Items from a dataset

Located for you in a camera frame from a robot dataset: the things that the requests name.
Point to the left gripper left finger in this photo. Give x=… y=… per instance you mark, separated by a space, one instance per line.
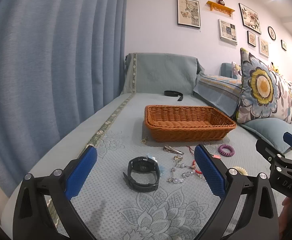
x=32 y=219

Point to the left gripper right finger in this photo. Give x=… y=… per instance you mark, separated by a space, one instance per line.
x=258 y=218

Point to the black wrist watch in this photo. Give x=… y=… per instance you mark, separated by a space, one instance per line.
x=142 y=166

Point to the silver charm earring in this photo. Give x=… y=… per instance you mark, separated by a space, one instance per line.
x=178 y=158

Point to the right hand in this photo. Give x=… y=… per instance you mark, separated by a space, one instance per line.
x=286 y=215

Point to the teal plain cushion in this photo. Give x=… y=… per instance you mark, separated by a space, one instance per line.
x=270 y=130

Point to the floral sunflower pillow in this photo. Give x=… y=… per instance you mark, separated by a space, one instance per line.
x=264 y=92

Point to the small floral back pillow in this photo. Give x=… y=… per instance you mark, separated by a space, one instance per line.
x=236 y=71

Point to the tiny far framed picture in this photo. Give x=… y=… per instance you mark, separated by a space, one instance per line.
x=283 y=45

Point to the butterfly light framed picture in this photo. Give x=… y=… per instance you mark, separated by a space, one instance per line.
x=264 y=47

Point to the small dark framed picture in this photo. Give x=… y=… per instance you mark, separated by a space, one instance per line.
x=251 y=38

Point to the silver hair clip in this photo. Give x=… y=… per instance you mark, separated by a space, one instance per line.
x=172 y=150

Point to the white framed picture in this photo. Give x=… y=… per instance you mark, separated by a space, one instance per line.
x=227 y=31

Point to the large floral framed picture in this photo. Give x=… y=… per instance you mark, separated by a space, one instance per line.
x=250 y=18

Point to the brown wicker basket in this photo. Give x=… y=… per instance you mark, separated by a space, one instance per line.
x=186 y=123

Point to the figurine on shelf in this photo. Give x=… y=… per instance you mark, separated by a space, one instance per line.
x=221 y=2

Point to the blue curtain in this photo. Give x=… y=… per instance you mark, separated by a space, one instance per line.
x=60 y=62

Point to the round wall clock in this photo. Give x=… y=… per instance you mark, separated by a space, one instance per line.
x=272 y=33

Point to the orange wall shelf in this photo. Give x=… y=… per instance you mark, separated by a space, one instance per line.
x=220 y=8

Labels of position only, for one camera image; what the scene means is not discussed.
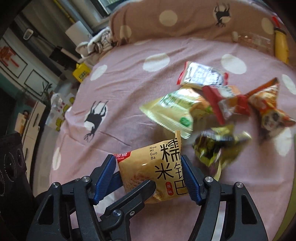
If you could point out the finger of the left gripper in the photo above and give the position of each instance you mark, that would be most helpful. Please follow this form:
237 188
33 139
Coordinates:
115 222

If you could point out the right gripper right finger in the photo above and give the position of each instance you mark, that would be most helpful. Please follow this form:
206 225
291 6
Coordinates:
241 221

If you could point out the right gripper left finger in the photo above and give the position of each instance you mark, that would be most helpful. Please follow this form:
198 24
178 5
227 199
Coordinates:
67 211

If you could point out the gold foil snack packet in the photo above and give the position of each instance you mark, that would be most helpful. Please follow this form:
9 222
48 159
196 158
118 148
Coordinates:
220 144

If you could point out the orange rice cracker bag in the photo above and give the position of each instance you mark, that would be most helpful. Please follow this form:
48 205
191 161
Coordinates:
161 163

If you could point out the pink polka dot bedsheet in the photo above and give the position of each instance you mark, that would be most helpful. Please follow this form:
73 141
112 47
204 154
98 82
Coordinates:
105 117

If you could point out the panda triangular snack bag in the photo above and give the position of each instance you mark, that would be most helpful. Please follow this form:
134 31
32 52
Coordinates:
272 121

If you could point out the light green snack packet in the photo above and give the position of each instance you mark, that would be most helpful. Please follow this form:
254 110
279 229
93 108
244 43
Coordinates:
178 110

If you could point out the yellow box on floor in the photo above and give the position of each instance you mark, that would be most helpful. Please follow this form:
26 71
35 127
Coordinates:
81 72

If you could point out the clear plastic bottle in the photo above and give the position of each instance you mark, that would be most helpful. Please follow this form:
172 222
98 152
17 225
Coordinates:
253 41

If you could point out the yellow bottle red cap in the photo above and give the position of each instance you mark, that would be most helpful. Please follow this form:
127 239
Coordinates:
281 50

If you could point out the striped white cloth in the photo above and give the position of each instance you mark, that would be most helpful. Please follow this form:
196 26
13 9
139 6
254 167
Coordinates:
100 43

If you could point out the brown polka dot bolster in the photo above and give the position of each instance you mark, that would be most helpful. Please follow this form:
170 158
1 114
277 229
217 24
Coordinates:
214 20

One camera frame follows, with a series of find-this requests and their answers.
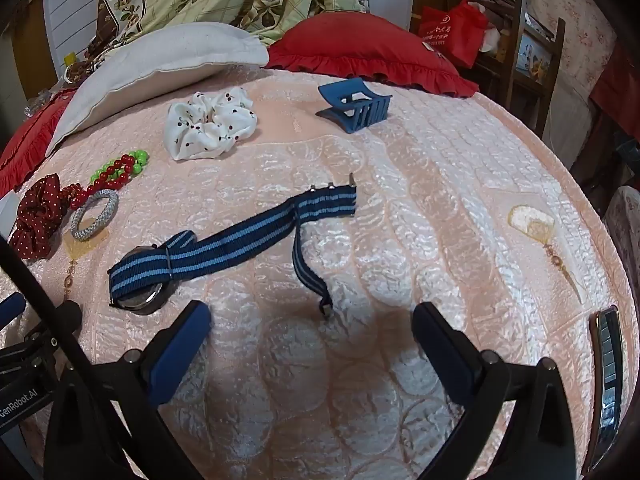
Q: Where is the blue striped strap watch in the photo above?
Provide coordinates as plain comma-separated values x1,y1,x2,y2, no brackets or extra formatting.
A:
107,178,357,318

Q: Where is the red polka dot scrunchie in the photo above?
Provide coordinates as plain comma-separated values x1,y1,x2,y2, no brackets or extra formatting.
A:
9,174,82,260

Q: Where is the silver rhinestone bracelet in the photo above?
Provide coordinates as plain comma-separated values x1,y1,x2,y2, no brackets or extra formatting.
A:
68,187,121,242

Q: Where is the red bead bracelet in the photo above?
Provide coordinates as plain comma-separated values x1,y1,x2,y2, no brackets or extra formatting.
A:
69,154,138,212

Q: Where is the green bead bracelet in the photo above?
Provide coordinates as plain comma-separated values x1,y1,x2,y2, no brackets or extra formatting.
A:
90,148,151,184

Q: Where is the white dotted scrunchie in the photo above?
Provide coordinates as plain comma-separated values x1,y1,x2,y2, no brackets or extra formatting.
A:
164,87,258,162

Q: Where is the blue hair claw clip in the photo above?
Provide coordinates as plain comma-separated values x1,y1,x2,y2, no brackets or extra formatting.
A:
316,78,392,133

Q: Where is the gold fan earring left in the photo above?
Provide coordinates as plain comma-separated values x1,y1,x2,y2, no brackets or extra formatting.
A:
63,229,110,304

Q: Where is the black metal watch band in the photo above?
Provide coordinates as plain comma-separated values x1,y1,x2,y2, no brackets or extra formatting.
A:
582,304,624,476

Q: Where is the red ruffled cushion left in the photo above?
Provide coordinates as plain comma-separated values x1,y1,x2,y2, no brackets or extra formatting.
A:
0,89,76,196

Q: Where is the wooden chair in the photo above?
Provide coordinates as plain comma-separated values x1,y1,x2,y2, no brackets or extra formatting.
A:
410,0,565,136

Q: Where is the white pillow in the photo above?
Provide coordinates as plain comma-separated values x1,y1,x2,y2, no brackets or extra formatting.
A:
46,22,269,155

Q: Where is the red gift bag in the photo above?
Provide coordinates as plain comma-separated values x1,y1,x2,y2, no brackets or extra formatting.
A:
418,0,489,68

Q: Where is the red ruffled pillow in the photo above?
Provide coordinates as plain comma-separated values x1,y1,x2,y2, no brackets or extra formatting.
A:
267,12,477,98

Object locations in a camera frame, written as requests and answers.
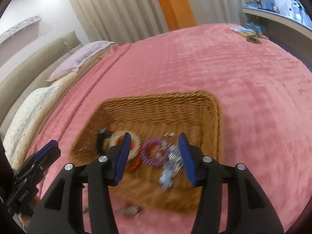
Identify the pink fleece blanket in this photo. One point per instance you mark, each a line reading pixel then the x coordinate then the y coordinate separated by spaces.
pixel 238 101

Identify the white carved wall shelf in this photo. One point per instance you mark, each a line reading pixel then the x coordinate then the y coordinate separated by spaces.
pixel 28 22

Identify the light blue bow clip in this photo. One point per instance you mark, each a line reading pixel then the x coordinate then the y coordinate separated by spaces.
pixel 171 166

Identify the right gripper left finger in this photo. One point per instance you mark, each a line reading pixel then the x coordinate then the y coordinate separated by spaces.
pixel 60 209

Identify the silver hair clip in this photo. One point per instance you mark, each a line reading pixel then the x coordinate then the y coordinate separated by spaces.
pixel 131 211

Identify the white vase with plant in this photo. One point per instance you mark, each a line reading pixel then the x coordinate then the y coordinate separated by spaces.
pixel 298 11

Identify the colourful booklet on bed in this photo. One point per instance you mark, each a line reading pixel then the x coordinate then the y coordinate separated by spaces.
pixel 251 36

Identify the white floral pillow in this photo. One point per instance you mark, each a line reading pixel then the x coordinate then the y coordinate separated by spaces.
pixel 26 112

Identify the beige curtain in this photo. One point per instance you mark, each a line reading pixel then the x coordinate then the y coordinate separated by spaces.
pixel 125 21

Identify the beige padded headboard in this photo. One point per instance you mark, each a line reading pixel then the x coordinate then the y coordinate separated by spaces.
pixel 33 73

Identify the white desk lamp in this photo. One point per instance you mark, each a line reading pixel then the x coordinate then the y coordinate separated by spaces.
pixel 285 8

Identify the orange curtain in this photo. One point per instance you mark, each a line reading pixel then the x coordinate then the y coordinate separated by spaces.
pixel 178 14

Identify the white desk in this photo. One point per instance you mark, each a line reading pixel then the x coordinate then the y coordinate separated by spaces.
pixel 289 34

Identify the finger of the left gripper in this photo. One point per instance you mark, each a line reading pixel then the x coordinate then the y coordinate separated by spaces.
pixel 46 157
pixel 45 148

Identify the lilac pillow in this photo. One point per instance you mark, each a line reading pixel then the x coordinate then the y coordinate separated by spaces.
pixel 74 62

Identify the brown wicker basket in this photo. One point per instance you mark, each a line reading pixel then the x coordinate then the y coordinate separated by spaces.
pixel 156 148

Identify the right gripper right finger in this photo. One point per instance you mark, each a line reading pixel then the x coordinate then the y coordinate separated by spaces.
pixel 249 210

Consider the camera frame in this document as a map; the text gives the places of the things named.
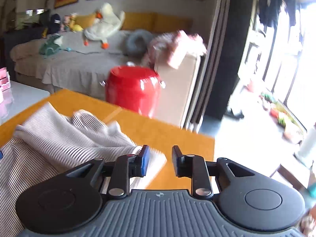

## Task goal
Return solely the number of lines in the data that include the word "bead".

## Task response
2